Artificial Intelligence for Music
A workshop at 2025 ICME Annual Conference
Date: 2025/06/30 Monday
Workshop Summary
Music is an essential component of multimedia content. This workshop will explore the dynamic intersection of artificial intelligence and music. This workshop investigates how AI is changing the music industry and education, from composition to performance, production, collaboration, and audience experience. Participants will gain insights into the ways AI can enhance creativity and enable musicians and producers to push the boundaries of their art. The workshop will also discuss AI's impacts on music education and the careers of musicians. We will cover topics such as AI-driven music composition, where algorithms generate melodies, harmonies, and even full orchestral arrangements. Computer-generated music may be combined with computer-generated video to create the entire multimedia content. The workshop will discuss how AI tools can assist in sound design, remixing, and mastering, allowing for new sonic possibilities and efficiencies in music production. Additionally, the workshop will discuss the legal and ethical implications of AI in music, including questions of authorship, originality, and the role of the human artist in an increasingly automated world. This workshop is designed for AI researchers, musicians, producers, and educators interested in the status and future of AI in music. The organizing team will hold a competition for Automatic Music Transcription (AMT). This online competition will accept submissions worldwide, including both academia and industry. The winners will present their solutions at this ICME workshop. This competition is sponsored by the IEEE Technical Community on Multimedia Computing (TCMC) and the Computer Society. More details about this challenge will be available here.
Call for Papers
This one-day workshop will explore the dynamic intersection of artificial intelligence and multimedia with an emphasis on music and audio technologies. The workshop explores how AI is transforming music creation, recognition, and education, ethical and legal implications, as well as business opportunities. We will investigate how AI is changing the music industry and education—from composition to performance, production, collaboration, and audience experience. Participants will gain insights into the technological challenges in music and how AI can enhance creativity, enabling musicians and producers to push the boundaries of their art. The workshop will cover topics such as AI-driven music composition, where algorithms generate melodies, harmonies, and even full orchestral arrangements. We will discuss how AI tools assist in sound design, remixing, and mastering, allowing for new sonic possibilities and efficiencies in music production. Additionally, we'll examine AI's impact on music education and the careers of musicians, exploring advanced learning tools and teaching methods. AI technologies are increasingly adopted in the music and entertainment industry. The workshop will also discuss the legal and ethical implications of AI in music, including questions of authorship, originality, and the evolving role of human artists in an increasingly automated world. This workshop is designed for AI researchers, musicians, producers, and educators interested in the current status and future of AI in music.Topics of Interest
Topics of Interest include, but are not limited to- AI-Driven Music Composition and Generation
- AI in Music Practice and Performance
- AI-based Music Recognition and Transcription
- AI Applications in Sound Design
- AI-Generated Videos to Accompany Music
- AI-Generated Lyrics Based on Music
- Legal or Ethical Implications of AI on Music
- AI's Impacts on Musicians' Careers
- AI Assisted Music Education
- Business Opportunities of AI and Music
- Music Datasets and Data Analysis
Submission Requirements
Please follow the submission requirements of ICME 2025. Papers must be no longer than 6 pages, including all text, figures, and references. This workshop will follow ICME submission and adopt double blind reviews. Authors should not identify themselves in the submitted PDF files.

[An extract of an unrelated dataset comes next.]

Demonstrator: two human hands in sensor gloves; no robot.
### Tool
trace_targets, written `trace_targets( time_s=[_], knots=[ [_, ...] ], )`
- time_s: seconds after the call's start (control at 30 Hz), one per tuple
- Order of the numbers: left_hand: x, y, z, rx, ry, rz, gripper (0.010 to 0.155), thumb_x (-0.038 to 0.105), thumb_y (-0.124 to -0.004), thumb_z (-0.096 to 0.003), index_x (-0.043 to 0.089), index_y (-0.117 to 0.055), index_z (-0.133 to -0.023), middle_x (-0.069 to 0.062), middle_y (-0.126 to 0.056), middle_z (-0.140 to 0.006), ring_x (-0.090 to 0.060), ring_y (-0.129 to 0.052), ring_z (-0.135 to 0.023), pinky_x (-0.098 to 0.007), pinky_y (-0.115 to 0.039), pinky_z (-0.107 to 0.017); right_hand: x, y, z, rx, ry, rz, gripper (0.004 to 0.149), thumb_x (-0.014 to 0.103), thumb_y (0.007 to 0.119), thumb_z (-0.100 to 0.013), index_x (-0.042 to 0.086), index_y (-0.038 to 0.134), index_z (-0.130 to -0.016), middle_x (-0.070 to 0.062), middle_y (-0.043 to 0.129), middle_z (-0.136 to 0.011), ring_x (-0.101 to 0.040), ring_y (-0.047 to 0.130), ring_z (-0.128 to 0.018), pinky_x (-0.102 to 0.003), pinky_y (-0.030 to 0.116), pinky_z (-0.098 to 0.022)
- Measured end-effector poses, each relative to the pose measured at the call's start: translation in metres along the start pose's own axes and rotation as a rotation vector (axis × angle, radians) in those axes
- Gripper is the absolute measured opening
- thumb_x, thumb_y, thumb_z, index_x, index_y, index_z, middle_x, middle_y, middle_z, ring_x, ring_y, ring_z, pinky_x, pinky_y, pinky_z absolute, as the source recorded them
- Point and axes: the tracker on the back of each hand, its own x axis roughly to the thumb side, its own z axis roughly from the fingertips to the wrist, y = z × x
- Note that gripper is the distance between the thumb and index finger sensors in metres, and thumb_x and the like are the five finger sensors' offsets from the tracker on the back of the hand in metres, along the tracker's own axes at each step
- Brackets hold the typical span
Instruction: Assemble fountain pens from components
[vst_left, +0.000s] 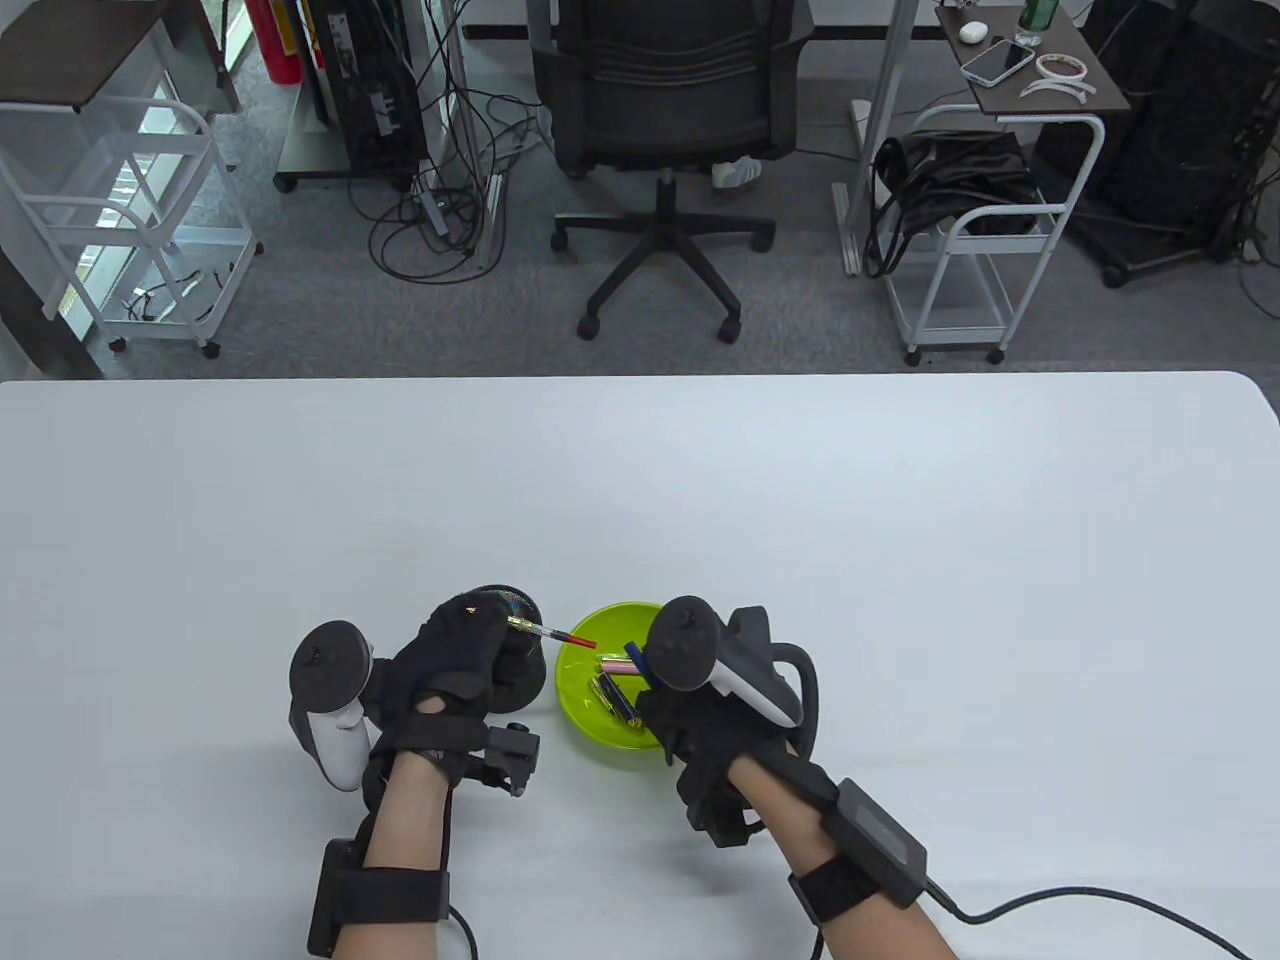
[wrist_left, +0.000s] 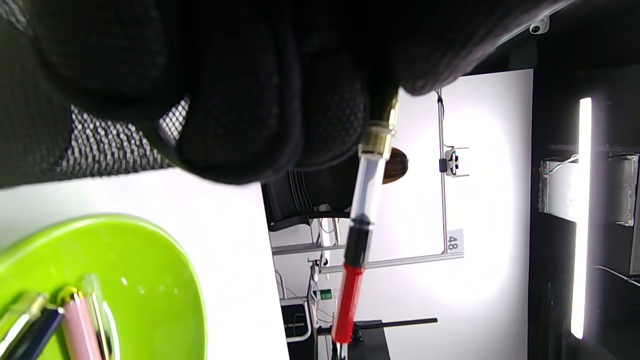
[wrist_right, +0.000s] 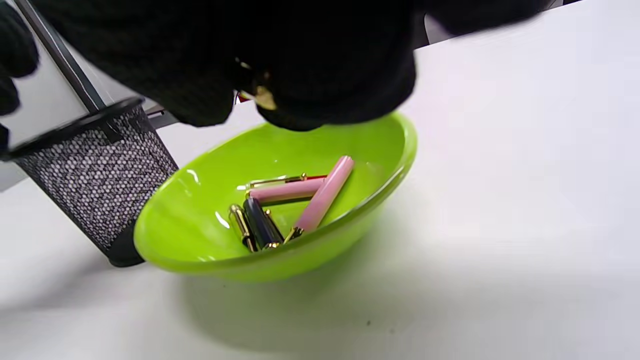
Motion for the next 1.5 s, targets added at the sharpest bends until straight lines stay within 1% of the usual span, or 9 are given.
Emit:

Work in progress is welcome. Authors are encouraged to include descriptions of their prototype implementations. Additionally, authors are encouraged to interact with workshop attendees by including posters or demonstrations at the end of the workshop. Conceptual designs without any evidence of practical implementation are discouraged.
The authors agree that their papers submitted to this workshop have not been previously published (or accepted) in substantially similar forms. Furthermore, authors should not submit any papers that contain significant overlap with any papers that are being reviewed by a conference or a journal.
Submit papers to CMT.Important Dates
- Submission Deadline: April 1, 2025 (11:59PM Pacific Time)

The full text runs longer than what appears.